▶ _HOW TO COMPLETE THIS TASK_:
Within the listing below, the lines to output run from the one containing "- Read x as" through the one containing "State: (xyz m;"; copy them exactly and nothing else.

▶ _THE DATA_:
----------------

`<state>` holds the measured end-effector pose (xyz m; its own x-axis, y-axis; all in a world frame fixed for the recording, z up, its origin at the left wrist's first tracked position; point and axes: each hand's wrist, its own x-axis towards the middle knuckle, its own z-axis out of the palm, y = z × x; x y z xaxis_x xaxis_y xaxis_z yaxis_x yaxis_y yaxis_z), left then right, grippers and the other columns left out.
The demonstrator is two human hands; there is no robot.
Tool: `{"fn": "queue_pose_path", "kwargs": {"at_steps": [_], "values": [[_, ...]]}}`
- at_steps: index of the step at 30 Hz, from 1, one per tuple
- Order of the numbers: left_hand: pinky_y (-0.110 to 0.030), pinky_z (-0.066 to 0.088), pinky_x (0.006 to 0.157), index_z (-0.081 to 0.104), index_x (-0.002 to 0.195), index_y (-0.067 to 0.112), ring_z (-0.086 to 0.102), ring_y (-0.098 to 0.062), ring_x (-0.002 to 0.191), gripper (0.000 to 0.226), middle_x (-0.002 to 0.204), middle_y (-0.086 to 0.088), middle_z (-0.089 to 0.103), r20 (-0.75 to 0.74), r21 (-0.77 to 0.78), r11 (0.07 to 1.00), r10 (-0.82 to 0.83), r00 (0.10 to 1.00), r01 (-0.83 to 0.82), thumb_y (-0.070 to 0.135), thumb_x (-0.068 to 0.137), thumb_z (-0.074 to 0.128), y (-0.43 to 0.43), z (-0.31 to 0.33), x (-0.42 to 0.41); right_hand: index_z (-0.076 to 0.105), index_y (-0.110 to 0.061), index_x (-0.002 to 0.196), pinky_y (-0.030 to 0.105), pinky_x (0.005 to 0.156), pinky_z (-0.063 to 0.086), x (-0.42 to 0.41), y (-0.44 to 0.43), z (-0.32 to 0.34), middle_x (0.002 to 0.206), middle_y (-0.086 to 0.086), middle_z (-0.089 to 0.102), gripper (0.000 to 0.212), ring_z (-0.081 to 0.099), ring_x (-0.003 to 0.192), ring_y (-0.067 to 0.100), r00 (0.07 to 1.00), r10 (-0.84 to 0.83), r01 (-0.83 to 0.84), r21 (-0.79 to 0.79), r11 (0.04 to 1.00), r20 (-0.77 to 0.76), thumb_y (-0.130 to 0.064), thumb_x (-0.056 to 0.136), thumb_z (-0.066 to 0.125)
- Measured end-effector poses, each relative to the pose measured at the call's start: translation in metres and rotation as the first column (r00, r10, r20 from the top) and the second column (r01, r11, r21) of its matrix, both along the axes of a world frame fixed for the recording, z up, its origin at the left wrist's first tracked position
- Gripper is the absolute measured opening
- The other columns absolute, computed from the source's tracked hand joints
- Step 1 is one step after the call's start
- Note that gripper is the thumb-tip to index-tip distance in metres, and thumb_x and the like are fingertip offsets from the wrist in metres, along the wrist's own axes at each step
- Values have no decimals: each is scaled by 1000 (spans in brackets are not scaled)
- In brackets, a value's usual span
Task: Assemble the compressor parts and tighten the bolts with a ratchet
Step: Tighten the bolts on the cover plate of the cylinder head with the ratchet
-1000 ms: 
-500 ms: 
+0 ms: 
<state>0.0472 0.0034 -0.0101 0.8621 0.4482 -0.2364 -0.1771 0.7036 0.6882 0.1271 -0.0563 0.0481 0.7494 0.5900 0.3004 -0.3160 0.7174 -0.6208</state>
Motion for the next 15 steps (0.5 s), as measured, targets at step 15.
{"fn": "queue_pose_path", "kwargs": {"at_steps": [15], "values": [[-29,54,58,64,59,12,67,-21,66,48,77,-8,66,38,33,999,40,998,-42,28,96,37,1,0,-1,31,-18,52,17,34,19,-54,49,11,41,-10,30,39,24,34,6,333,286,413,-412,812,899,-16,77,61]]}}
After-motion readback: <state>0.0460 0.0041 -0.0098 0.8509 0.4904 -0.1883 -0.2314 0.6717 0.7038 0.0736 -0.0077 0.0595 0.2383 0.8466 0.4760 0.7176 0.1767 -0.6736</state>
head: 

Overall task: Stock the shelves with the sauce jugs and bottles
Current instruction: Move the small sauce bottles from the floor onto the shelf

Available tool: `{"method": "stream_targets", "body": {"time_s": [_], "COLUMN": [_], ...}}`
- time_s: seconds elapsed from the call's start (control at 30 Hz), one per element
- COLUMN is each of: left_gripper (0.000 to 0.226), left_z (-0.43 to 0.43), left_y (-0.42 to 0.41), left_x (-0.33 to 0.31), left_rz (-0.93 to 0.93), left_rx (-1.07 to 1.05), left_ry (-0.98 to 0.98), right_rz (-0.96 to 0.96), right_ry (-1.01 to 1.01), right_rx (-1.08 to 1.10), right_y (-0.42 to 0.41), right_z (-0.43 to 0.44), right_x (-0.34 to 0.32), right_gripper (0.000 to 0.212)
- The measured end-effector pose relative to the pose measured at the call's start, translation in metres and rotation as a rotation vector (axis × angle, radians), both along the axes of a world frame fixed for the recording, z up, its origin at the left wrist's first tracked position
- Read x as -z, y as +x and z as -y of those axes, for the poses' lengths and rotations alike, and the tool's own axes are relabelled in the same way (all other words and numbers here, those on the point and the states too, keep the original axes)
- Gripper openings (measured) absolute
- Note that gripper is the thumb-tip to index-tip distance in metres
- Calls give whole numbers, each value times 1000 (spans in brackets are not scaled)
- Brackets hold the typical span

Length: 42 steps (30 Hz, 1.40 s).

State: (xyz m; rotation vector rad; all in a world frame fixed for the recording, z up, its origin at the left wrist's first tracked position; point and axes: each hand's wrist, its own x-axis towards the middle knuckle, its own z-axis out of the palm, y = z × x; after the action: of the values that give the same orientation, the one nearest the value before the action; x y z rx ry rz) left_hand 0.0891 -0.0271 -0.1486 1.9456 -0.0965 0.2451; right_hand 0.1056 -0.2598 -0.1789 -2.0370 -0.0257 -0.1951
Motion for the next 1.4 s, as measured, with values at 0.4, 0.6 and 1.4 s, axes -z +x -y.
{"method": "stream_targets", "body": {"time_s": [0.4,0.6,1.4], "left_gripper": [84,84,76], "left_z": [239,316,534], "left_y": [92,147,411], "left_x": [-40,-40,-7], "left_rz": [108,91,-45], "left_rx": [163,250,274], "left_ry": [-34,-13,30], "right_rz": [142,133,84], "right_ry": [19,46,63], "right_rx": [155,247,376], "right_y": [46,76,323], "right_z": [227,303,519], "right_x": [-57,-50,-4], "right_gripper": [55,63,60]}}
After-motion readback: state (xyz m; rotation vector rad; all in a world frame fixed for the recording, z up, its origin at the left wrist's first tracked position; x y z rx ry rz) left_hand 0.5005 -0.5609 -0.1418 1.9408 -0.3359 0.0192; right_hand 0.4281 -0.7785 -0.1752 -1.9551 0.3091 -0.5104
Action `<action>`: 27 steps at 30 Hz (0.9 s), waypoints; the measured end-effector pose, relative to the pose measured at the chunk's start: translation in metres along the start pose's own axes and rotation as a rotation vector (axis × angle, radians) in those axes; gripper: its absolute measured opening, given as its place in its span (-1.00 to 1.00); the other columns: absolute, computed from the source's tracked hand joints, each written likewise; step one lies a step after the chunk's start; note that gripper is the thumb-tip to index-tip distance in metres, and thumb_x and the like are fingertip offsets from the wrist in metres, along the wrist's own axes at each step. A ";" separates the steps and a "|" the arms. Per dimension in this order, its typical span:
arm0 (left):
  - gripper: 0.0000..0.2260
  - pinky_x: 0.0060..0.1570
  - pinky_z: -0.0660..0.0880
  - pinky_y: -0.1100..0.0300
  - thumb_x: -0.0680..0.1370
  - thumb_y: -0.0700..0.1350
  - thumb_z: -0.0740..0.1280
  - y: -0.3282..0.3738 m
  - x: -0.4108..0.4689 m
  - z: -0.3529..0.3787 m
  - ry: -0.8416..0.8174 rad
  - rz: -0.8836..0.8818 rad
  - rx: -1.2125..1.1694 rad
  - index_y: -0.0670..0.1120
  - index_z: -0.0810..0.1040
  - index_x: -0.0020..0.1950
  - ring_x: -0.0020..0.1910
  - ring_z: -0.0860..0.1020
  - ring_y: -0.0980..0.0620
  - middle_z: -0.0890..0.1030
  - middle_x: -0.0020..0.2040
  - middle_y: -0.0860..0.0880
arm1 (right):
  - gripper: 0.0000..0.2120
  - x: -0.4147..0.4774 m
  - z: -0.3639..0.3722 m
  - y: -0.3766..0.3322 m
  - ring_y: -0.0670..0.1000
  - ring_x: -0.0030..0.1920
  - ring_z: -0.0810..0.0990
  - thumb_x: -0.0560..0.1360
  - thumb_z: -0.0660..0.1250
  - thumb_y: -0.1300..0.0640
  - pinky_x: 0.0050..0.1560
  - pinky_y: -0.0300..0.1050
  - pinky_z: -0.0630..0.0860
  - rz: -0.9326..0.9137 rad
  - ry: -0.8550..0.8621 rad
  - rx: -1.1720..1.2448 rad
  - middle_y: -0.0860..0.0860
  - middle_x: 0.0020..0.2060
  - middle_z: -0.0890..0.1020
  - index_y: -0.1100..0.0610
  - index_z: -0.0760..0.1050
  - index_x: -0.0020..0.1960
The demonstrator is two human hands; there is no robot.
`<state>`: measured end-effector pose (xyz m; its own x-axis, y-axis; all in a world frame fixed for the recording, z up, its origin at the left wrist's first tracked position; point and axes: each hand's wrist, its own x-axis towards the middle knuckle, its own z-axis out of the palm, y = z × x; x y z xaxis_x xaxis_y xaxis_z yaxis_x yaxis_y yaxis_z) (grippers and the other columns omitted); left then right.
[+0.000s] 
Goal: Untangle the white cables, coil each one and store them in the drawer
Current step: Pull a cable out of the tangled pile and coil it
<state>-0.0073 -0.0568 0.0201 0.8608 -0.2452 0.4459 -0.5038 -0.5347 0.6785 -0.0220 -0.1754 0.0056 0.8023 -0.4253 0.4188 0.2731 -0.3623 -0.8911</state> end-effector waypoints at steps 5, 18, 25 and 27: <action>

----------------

▶ _RESPONSE BOX_:
- Read x as -z, y as +x and z as -y of those axes, for the poses' lengths and rotations alike, and the tool's own axes are relabelled in the same way (all other words and numbers here, those on the point and the states too, keep the original axes)
- Gripper openings (measured) absolute
- Note that gripper is the thumb-tip to index-tip distance in metres
- Calls give whole numbers, each value times 1000 (spans in brackets are not scaled)
- Brackets hold the typical span

Length: 42 steps (30 Hz, 1.40 s).

State: (xyz m; rotation vector rad; all in a world frame fixed for the recording, z up, its origin at the left wrist's first tracked position; point and axes: each hand's wrist, its own x-axis towards the middle knuckle, its own z-axis out of the palm, y = z × x; after the action: of the values that give the same orientation, the one nearest the value before the action; x y z rx ry rz) left_hand 0.0891 -0.0271 -0.1486 1.9456 -0.0965 0.2451; right_hand 0.1056 -0.2598 -0.1789 -2.0370 -0.0257 -0.1951

No further output is needed for this exercise.